FancyBear Server Exposure Reveals Stolen Credentials, 2FA Secrets and NATO-Linked Targets

In Cybersecurity News - Original News Source is cybersecuritynews.com by Blog Writer

A serious operational security failure by Russian state-linked hacking group FancyBear has given security researchers an unusually clear view into an active espionage campaign targeting government and military organizations across Europe.

On March 11, 2026, threat intelligence firm Hunt.io published findings on a campaign it tracks as Operation Roundish, based on an exposed open-directory first scanned on January 13, 2026.

FancyBear — also tracked as APT28, Forest Blizzard, and Sednit — is assessed by the UK’s NCSC to be Russia’s GRU Military Intelligence Unit 26165.

What started as a focused webmail exploitation campaign had been quietly running for over a year before the group inadvertently left its server door wide open.​

The exposure stemmed from a NameCheap Virtual Private Server located in the United States, operating on IP address 203.161.50.145.

This same server had been publicly attributed to FancyBear by Ukraine’s CERT-UA as far back as September 2024 — yet the group continued operating from it for over 500 days without switching infrastructure.

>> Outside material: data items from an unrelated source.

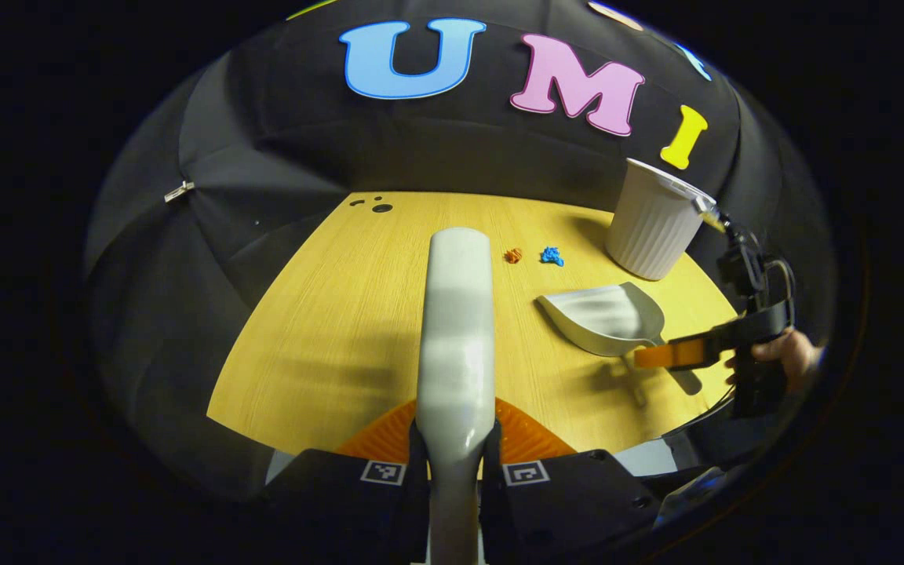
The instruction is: Pick up the small broom and dustpan from the desktop, sweep the trash into the dustpan with the broom, and then empty the trash into the garbage bin.
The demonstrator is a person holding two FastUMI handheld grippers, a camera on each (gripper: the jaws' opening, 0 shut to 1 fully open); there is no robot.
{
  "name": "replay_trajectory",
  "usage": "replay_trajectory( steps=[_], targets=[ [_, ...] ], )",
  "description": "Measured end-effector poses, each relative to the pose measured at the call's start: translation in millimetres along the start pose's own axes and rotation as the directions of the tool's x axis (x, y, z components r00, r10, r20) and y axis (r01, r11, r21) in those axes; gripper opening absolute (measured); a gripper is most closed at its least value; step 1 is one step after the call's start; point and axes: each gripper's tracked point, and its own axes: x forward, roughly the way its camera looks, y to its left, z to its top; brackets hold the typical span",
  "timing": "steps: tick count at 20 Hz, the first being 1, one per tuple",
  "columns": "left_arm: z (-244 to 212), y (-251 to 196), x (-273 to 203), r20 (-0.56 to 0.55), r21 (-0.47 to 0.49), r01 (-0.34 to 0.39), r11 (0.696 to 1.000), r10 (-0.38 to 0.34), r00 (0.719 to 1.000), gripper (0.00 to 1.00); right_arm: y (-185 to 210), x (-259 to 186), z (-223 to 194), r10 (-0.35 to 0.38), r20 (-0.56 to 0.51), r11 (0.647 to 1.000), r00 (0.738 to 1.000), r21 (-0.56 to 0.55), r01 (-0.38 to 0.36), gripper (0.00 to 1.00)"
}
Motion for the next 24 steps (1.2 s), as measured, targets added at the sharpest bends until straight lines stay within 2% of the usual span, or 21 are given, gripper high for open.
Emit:
replay_trajectory(
  steps=[1,2,3,5,7,9,10,11,12,16,18,19,21,22,23,24],
  targets=[
    [3.9,-1.5,1.0,-0.002,-0.01,0.003,1.0,-0.003,1.0,0.29,0.0,8.7,-3.4,-0.008,-0.012,1.0,1.0,-0.003,0.008,0.99],
    [5.5,-0.4,4.8,-0.014,-0.01,0.002,1.0,-0.002,1.0,0.33,4.2,11.6,-6.6,-0.003,-0.024,1.0,1.0,0.001,0.003,0.99],
    [8.3,2.0,8.9,-0.025,-0.001,-0.004,1.0,0.004,1.0,0.29,6.2,15.9,-8.0,0.003,-0.038,1.0,0.999,-0.003,-0.003,0.99],
    [14.6,6.2,19.8,-0.038,0.005,-0.022,1.0,0.023,0.999,0.31,4.5,21.5,-4.6,-0.012,-0.041,0.999,0.999,-0.043,0.01,0.99],
    [21.6,0.9,29.4,-0.052,-0.03,-0.01,1.0,0.008,0.999,0.31,6.2,24.5,1.7,-0.006,-0.039,0.998,0.999,-0.07,0.003,0.96],
    [22.8,-3.4,39.5,-0.077,-0.054,0.001,0.999,-0.006,0.997,0.31,8.3,26.4,2.9,0.007,-0.041,0.996,0.999,-0.086,-0.011,0.84],
    [22.4,-3.2,46.4,-0.091,-0.054,0.001,0.999,-0.006,0.996,0.31,9.4,26.0,1.3,0.009,-0.05,0.996,0.999,-0.089,-0.013,0.69],
    [22.6,-4.3,49.9,-0.1,-0.051,-0.001,0.999,-0.004,0.995,0.31,9.1,25.7,1.9,0.007,-0.053,0.996,0.999,-0.089,-0.011,0.69],
    [24.1,-4.8,54.7,-0.107,-0.049,-0.001,0.999,-0.005,0.994,0.3,7.9,29.0,0.0,0.01,-0.061,0.996,0.998,-0.086,-0.016,0.49],
    [18.7,-11.9,70.9,-0.152,-0.056,0.006,0.998,-0.014,0.988,0.31,8.9,25.3,-1.0,0.046,-0.084,0.986,0.995,-0.158,-0.059,0.35],
    [18.1,-14.2,83.2,-0.171,-0.066,0.011,0.998,-0.022,0.985,0.31,9.1,24.3,-1.0,0.071,-0.082,0.979,0.994,-0.185,-0.085,0.42],
    [22.0,-14.7,89.9,-0.178,-0.066,0.017,0.998,-0.028,0.984,0.31,9.6,25.1,-0.6,0.082,-0.079,0.974,0.994,-0.204,-0.096,0.38],
    [32.6,-12.1,105.3,-0.187,-0.044,0.014,0.999,-0.022,0.982,0.31,10.0,26.6,-1.0,0.1,-0.088,0.963,0.991,-0.243,-0.118,0.38],
    [40.4,-11.3,114.4,-0.191,-0.026,0.018,0.999,-0.023,0.981,0.31,9.5,24.9,-1.7,0.106,-0.094,0.961,0.99,-0.246,-0.126,0.34],
    [48.2,-11.4,123.0,-0.199,0.0,0.033,0.999,-0.032,0.98,0.3,7.5,24.6,-0.6,0.102,-0.094,0.961,0.99,-0.246,-0.123,0.38],
    [54.1,-8.6,132.1,-0.208,0.031,0.04,0.999,-0.032,0.978,0.3,5.6,24.4,-0.4,0.104,-0.098,0.959,0.99,-0.252,-0.126,0.37]
  ],
)
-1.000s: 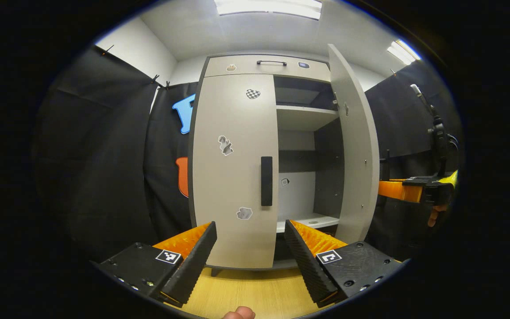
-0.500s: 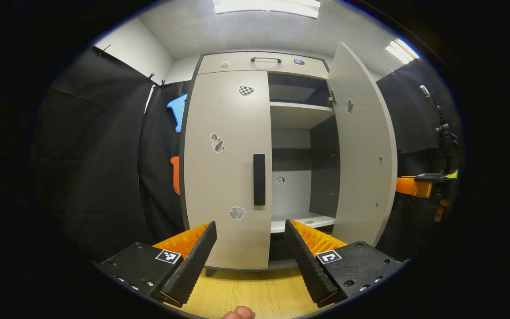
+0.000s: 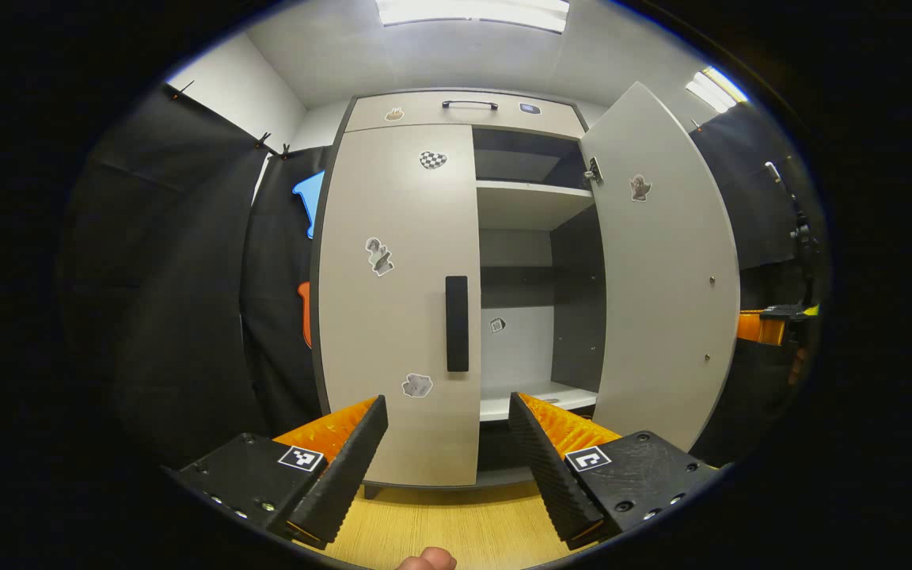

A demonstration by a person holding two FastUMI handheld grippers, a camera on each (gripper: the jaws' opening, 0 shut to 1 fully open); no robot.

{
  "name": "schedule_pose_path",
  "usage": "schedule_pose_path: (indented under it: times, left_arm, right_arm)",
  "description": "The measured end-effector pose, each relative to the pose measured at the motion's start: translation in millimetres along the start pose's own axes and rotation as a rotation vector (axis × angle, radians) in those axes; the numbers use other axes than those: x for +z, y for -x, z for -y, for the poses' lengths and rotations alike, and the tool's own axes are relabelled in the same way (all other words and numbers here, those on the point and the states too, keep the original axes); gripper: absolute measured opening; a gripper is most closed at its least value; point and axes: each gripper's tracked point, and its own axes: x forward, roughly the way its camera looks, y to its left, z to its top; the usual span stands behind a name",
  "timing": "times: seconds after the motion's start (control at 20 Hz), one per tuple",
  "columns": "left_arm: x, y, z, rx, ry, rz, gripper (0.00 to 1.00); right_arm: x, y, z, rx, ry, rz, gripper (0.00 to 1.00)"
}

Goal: Open the right door of the double-door shoe cabinet with the right hand, and open the left door with the left hand.

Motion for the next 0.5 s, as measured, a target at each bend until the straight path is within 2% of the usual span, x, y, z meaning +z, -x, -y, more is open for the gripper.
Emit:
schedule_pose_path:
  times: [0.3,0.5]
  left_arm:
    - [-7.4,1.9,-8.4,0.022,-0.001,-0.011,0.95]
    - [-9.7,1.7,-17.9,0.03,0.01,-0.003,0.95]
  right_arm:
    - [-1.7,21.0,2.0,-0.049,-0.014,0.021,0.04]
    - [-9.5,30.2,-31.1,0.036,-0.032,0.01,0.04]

Within the open-directory, researchers uncovered 2,800 exfiltrated government and military emails, 240 sets of stolen credentials including passwords and TOTP 2FA secrets, 140 silent email-forwarding rules, and 11,500 contact addresses harvested from victims’ address books across multiple targeted countries.​

Ctrl-Alt-Intel analysts discovered a second exposed open-directory on the same server — one not captured in Hunt.io’s January 2026 archive.

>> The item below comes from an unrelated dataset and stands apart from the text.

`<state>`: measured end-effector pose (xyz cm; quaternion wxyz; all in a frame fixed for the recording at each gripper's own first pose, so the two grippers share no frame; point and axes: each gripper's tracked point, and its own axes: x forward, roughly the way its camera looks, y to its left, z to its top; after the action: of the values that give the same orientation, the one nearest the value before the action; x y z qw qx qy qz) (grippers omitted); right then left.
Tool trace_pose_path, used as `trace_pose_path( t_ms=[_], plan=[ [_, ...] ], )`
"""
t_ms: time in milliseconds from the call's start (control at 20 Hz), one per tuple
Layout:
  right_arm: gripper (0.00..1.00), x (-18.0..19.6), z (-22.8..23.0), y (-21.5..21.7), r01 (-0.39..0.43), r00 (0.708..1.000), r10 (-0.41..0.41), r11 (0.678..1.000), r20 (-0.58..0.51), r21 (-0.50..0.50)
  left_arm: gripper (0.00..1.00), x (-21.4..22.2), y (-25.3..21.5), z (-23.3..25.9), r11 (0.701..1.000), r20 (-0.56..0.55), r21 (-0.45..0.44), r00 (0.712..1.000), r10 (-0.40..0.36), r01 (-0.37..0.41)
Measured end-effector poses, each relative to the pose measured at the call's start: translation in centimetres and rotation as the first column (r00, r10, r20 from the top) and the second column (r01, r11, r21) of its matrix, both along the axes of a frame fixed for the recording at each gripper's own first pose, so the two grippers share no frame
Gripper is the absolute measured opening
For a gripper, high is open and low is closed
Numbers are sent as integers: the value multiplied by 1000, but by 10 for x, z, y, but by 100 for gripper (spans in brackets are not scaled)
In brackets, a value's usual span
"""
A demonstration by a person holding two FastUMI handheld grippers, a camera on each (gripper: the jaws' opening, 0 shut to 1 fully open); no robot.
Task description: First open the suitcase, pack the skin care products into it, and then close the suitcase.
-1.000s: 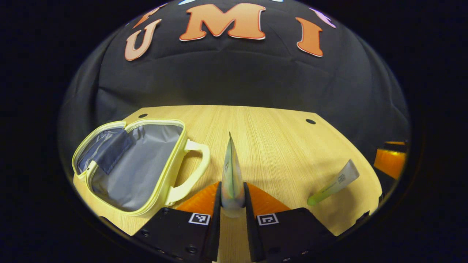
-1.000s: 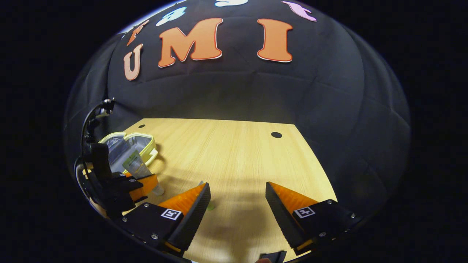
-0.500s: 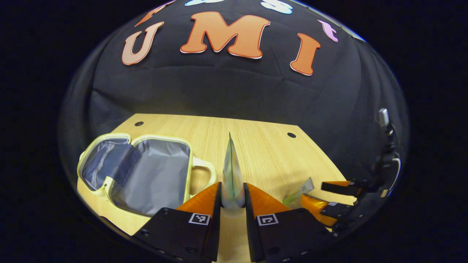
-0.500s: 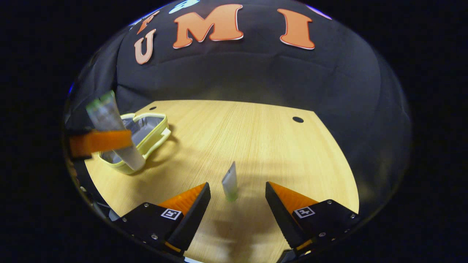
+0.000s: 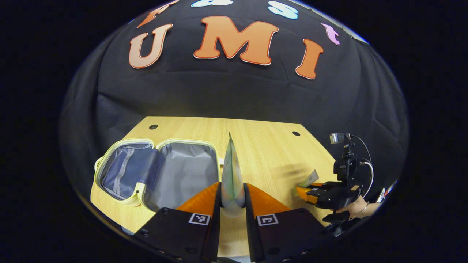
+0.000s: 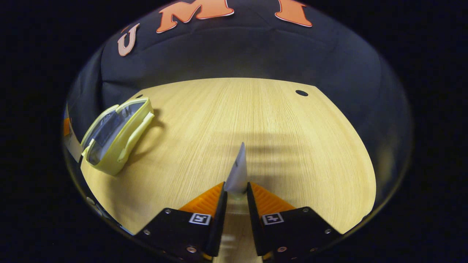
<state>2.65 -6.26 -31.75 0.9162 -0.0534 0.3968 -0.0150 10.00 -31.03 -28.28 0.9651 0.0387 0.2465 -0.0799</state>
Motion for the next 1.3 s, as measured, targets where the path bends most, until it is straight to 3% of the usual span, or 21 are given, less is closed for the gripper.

Inside sat FancyBear’s full command-and-control source code, additional JavaScript payloads, campaign telemetry logs, and exfiltrated data that provided a near-complete picture of the entire operation.

Victims spanned Ukraine, Romania, Bulgaria, Greece, Serbia, and North Macedonia, with email addresses tied to four NATO member states — including NATO’s own headquarters infrastructure — recovered directly from the stolen contact data.​

Censys Service History for 203.161.50.145 (Source – Ctrl-Alt-Intel)

The geopolitical pattern of targeting was clearly deliberate. Ukraine’s regional prosecutors, likely connected to war crimes investigations, formed the single largest victim group.

Romania’s Air Force, Greece’s National Defence General Staff, Serbia’s Ministry of Defence, and Bulgarian government entities were also compromised.

Romania, Bulgaria, and Greece had signed a military mobility agreement in July 2024, and Greece had been involved in training Ukrainian F-16 pilots — both facts that strongly point to intelligence-driven target selection rather than random opportunistic intrusions.​

How FancyBear Bypassed 2FA Without Victims Ever Knowing

The most technically alarming discovery in this campaign was FancyBear’s method for silently stealing TOTP-based 2FA secrets from victims who believed their accounts were fully protected.

The group deployed a JavaScript module called keyTwoAuth.js, which ran entirely inside the victim’s already-authenticated Roundcube webmail session — no additional click or separate login was ever required from the target.​

Roundcube Compromise Chain (Source – Ctrl-Alt-Intel)

Once the XSS payload triggered, keyTwoAuth.js sent an HTTP request to Roundcube’s 2FA settings page for the twofactorgauthenticator plugin.

It then parsed the returned HTML, pulled out five hidden password fields — one TOTP secret and four recovery codes — base64-encoded everything, and quietly delivered the package to FancyBear’s C2 server at zhblz.com using the log prefix ktfu.

With both the victim’s password and TOTP secret secured, FancyBear could generate valid authentication codes at any future point, bypassing two-factor protection entirely without ever needing physical access to the victim’s device.​

Ctrl-Alt-Intel recovered 516 log entries under the ktfu prefix across 108 unique victim addresses. Of those, 256 accounts had real TOTP secrets stolen, hitting targets at Romania’s Air Force, Greece’s GEETHA, Ukraine’s Asset Recovery Agency, and Serbia’s Ministry of Defence. The remaining 260 returned “nokey,” meaning those accounts had no 2FA configured at all, making them even more straightforward to access.​

Organizations running Roundcube with the twofactorgauthenticator plugin should treat all existing TOTP secrets as potentially compromised and rotate them without delay.

Administrators are advised to audit Sieve email-filtering rules for unauthorized forwarding entries — especially those named “SystemProtect” or “SystemHealthChek” — and block all connections to C2 IP address 203.161.50.145 and the domain zhblz.com.

Applying the patch for Roundcube CVE-2023-43770 and monitoring webmail infrastructure for signs of XSS injection remain the most critical defensive steps any affected organization can take right now.